Recently I re-read a piece by Gretchen Reynolds in the Science section of the New York Times which presented interesting data on who has the “hot hand” in sports.
It reminds us of the complex interactions that exist when looking for patterns in data and how to use those when making decisions.
First she contends us that people always believe in “hot hands,” but the evidence has not been there in the past to support it:
“But our faith in hot hands is challenged by a rich and well-regarded body of science over the past 30 years, much of it focused on basketball, that tells us our belief is mostly fallacious. In one of the first and best-known of these studies, published in 1985, scientists parsed records from the Philadelphia 76ers, the Boston Celtics and the Cornell University varsity squad and concluded that players statistically were not more likely to hit a second basket after sinking a first.
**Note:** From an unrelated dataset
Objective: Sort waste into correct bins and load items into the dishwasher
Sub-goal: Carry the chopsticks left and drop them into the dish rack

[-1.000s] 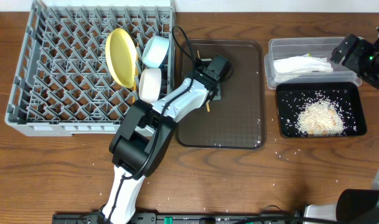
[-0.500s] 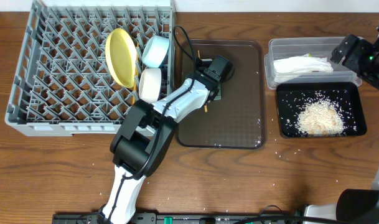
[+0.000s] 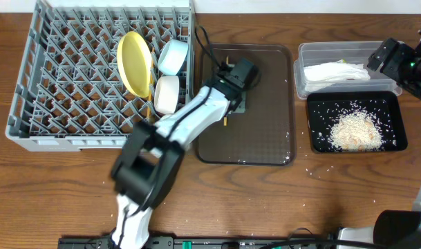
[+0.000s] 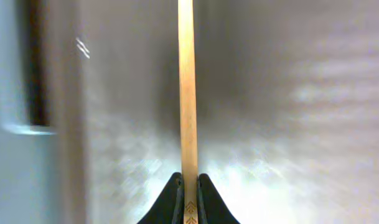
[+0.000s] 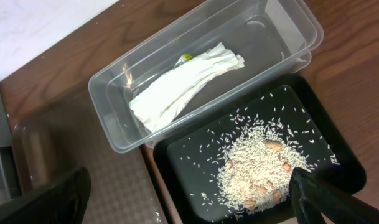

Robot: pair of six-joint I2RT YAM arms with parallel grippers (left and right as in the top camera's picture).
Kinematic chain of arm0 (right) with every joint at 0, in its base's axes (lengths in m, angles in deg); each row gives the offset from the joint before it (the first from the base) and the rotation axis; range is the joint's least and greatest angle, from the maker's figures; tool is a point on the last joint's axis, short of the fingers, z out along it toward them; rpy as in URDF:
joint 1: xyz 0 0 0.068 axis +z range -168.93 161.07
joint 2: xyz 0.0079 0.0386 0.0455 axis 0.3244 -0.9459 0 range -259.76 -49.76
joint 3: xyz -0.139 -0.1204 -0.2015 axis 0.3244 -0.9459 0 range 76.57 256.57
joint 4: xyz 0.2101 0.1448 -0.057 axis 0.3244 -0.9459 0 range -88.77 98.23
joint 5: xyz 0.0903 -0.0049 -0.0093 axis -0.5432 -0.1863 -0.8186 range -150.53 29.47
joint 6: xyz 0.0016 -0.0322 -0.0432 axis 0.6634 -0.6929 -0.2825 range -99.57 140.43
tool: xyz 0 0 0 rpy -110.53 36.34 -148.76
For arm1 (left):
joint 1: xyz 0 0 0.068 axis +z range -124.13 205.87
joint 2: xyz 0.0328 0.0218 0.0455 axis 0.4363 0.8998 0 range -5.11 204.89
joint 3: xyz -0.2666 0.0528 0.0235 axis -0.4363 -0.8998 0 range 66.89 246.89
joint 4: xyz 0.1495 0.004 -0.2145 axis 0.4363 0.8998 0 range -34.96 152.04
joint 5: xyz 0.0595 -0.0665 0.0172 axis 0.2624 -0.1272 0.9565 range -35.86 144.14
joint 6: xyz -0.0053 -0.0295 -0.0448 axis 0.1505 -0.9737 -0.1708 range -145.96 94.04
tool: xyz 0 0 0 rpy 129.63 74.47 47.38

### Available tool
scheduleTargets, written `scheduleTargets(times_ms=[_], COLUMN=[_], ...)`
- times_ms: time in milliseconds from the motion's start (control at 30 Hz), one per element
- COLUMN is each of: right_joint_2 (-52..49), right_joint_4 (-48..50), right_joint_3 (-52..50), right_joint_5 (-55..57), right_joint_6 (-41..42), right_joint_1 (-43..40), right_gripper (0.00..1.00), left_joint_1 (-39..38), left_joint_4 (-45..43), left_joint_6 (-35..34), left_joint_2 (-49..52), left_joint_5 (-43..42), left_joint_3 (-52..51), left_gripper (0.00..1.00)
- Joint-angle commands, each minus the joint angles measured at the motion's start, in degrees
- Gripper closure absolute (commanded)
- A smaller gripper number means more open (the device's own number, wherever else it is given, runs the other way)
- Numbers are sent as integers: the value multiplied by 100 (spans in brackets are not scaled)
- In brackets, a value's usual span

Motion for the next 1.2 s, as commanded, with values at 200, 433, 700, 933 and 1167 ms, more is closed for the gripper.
scheduleTargets(times_ms=[200, 433, 700, 933, 1167], right_joint_2=[13, 13, 13, 13, 13], right_joint_4=[0, 0, 0, 2, 0], right_joint_3=[9, 9, 9, 9, 9], right_joint_5=[11, 11, 11, 11, 11], right_joint_6=[42, 42, 42, 42, 42], right_joint_1=[-50, -50, -50, -50, -50], right_gripper=[1, 1, 1, 1, 1], left_joint_1=[520, 1561, 2275, 2514, 2463], left_joint_4=[1410, 1329, 835, 813, 1147], left_joint_6=[1460, 2546, 2929, 2813, 2302], left_joint_2=[-2455, -2140, -1279, -1113, -1440], left_joint_5=[1397, 1478, 1473, 1456, 1451], left_joint_3=[59, -105, -114, -114, -96], left_gripper=[93, 92, 88, 66, 66])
But players and fans believed that they were, so a player who had hit one shot would be likely to take the team’s next, and teammates would feed this “hot” player the ball.”
Then she brings in the new data which shows that a hot hand might hold true over a longer stretch of data, but in the immediate aftermath of success there might actually be a phenomenon of the “anti-hot hand.”
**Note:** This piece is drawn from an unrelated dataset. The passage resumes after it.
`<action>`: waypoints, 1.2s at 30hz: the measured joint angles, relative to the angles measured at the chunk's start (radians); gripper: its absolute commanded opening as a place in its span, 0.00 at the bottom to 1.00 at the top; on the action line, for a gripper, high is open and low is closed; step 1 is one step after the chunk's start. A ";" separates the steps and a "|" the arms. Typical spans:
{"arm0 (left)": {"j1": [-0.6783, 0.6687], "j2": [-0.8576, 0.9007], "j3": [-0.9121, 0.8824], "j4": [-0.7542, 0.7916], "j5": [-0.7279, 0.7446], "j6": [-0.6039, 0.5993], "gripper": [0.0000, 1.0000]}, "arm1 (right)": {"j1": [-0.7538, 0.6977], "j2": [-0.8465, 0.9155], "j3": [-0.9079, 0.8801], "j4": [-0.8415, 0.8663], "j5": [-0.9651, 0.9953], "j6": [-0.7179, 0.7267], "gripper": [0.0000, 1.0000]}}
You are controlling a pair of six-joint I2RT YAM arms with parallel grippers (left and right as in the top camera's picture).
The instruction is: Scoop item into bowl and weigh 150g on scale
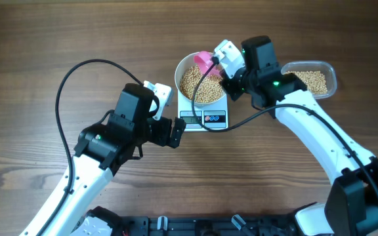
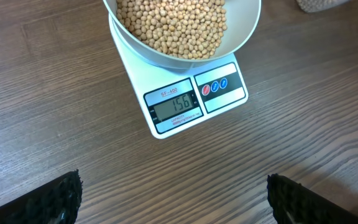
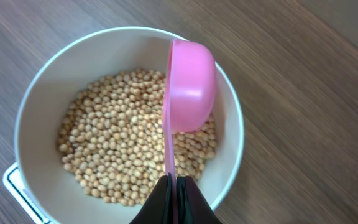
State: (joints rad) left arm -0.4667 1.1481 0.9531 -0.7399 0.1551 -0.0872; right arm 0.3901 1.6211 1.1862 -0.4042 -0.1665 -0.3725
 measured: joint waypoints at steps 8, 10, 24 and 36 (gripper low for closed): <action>0.000 0.000 0.000 0.000 0.000 0.000 1.00 | 0.041 0.032 0.000 0.002 0.000 0.004 0.04; 0.000 0.000 0.000 0.000 0.000 0.000 1.00 | 0.041 0.036 0.000 0.002 0.000 0.004 0.04; 0.000 0.000 0.000 0.000 0.000 0.000 1.00 | 0.041 0.036 0.000 -0.101 0.004 -0.049 0.04; 0.000 0.000 0.000 0.000 0.000 0.000 1.00 | 0.041 0.035 0.000 -0.140 -0.017 -0.022 0.04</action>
Essentially, he found that in real games, players developed anti-hot hands. A momentary success bred immediate subsequent failure.
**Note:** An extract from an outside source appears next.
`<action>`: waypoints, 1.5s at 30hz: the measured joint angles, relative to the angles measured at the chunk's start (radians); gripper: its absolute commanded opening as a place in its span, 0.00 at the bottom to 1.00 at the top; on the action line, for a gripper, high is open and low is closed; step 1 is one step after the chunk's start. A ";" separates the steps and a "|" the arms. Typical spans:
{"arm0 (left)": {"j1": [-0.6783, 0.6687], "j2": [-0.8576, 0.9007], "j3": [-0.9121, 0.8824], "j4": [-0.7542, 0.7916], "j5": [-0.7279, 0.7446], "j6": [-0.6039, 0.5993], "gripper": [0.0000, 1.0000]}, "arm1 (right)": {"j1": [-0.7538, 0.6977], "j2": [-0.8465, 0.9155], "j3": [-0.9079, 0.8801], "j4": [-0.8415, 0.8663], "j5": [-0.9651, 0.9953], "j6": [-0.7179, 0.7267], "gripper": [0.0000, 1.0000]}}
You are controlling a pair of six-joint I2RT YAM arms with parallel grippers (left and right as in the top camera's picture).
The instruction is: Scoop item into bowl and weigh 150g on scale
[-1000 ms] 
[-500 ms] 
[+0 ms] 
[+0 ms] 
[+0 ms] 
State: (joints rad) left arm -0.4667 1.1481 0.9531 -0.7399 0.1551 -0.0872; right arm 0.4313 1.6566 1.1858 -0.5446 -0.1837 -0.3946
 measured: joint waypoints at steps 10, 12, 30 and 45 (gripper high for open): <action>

The reason for this phenomenon might be both psychological and practical, Dr. Attali wrote; players seemed to take their second shots from farther out than their first ones, perhaps because they felt buoyed by that last success. They also were likely to be defended more vigorously after a successful shot, since defenders are as influenced by a belief in hot hands as anyone else.
In the end what she suggests is that we do not yet know enough to declare streaks a reality or a fantasy.